* **Exercise aim**
The lines below that include "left" are to be found and copied.

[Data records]

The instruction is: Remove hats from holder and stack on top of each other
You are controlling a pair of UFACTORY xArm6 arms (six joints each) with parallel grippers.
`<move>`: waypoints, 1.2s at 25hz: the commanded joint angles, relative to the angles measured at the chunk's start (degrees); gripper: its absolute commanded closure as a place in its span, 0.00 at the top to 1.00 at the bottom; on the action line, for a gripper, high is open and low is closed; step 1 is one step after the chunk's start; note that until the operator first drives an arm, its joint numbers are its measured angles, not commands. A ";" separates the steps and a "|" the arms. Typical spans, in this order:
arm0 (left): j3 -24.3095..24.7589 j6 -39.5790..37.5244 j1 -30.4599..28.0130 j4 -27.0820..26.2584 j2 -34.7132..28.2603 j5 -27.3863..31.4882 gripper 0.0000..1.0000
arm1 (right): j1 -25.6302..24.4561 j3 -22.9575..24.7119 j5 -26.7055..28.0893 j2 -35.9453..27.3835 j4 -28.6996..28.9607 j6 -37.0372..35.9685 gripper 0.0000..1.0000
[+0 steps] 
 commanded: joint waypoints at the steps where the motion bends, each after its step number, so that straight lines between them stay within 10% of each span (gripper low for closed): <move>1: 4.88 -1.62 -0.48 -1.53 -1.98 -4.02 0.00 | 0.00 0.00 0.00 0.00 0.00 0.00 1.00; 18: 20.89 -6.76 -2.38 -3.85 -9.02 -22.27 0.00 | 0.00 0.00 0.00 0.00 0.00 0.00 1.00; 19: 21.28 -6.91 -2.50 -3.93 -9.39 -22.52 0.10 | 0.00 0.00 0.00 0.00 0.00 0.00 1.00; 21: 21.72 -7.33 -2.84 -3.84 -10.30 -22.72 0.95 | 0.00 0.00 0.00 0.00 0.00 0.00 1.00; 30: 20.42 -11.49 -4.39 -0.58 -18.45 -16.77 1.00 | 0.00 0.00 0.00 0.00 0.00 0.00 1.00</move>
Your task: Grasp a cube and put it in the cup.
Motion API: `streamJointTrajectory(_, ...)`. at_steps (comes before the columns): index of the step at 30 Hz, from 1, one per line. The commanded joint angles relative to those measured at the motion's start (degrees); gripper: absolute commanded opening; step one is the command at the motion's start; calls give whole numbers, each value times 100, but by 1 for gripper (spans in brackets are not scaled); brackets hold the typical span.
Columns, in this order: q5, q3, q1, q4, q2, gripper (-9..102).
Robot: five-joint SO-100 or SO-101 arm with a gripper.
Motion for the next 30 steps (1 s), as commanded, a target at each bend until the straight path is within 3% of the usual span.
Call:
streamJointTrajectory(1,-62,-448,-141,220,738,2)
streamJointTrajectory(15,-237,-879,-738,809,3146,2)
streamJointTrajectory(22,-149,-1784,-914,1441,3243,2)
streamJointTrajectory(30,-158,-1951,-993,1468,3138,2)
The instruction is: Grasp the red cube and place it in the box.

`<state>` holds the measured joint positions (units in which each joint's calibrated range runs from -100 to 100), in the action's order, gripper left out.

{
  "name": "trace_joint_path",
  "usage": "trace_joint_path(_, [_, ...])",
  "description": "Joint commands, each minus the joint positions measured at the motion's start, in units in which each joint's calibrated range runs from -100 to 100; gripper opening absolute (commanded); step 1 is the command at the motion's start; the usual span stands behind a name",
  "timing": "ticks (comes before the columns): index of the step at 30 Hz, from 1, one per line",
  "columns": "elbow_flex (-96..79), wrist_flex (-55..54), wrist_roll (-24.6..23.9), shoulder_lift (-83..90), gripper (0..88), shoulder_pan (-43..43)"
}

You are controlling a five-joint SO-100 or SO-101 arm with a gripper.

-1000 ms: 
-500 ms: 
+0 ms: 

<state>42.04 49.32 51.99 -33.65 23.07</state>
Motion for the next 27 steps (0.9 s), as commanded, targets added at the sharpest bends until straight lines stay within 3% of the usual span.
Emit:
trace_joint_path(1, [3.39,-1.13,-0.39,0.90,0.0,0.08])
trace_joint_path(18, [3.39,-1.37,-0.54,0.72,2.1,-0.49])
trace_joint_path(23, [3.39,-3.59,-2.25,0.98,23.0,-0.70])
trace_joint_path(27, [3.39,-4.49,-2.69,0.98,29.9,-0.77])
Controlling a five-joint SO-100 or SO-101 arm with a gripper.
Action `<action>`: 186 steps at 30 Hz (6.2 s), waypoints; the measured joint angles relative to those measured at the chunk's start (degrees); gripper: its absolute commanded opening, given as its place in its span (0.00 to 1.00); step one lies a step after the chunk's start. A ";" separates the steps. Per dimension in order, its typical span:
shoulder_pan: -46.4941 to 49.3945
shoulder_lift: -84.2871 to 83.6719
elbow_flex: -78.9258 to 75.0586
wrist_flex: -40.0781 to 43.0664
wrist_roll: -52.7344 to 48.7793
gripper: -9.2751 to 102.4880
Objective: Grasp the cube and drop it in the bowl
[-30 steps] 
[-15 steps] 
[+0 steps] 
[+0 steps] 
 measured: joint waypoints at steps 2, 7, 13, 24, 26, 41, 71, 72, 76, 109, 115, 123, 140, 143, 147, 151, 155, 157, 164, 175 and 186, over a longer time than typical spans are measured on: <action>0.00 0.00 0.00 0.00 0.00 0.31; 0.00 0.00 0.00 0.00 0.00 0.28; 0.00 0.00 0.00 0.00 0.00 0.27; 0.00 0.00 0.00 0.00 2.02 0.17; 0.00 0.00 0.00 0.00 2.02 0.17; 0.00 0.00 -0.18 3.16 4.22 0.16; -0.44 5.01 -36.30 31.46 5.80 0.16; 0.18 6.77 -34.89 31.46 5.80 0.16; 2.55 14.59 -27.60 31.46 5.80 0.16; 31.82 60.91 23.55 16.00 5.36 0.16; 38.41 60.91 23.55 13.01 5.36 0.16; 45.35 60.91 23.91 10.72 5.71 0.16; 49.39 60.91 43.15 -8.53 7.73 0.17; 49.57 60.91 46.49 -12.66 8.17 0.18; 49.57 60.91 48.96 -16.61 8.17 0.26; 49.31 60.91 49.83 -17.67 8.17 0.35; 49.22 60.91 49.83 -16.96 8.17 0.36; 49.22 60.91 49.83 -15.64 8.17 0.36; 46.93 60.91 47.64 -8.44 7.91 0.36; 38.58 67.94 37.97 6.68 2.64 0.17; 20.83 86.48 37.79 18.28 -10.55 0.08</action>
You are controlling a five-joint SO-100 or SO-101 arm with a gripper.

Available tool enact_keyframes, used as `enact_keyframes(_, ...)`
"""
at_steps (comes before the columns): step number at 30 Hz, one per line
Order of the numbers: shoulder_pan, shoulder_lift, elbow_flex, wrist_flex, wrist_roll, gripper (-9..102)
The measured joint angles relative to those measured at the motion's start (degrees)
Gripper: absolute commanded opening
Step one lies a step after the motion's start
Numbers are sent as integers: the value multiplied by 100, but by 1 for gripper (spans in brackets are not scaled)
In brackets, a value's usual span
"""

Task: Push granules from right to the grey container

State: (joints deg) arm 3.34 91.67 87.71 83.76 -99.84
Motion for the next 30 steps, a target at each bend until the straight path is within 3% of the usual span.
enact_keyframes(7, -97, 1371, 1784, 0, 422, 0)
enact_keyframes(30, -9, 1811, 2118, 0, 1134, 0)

* **Result of the exercise**
arm0 (left): j3 -24.3095..24.7589 j6 -39.5790..37.5244 j1 -30.4599..28.0130 j4 -27.0820..26.2584 j2 -34.7132..28.2603 j5 -27.3863..31.4882 gripper 0.0000..1.0000
`<state>` holds the measured joint positions (units in which each joint's calibrated range runs from -100 to 100), in the action's order, gripper left out.

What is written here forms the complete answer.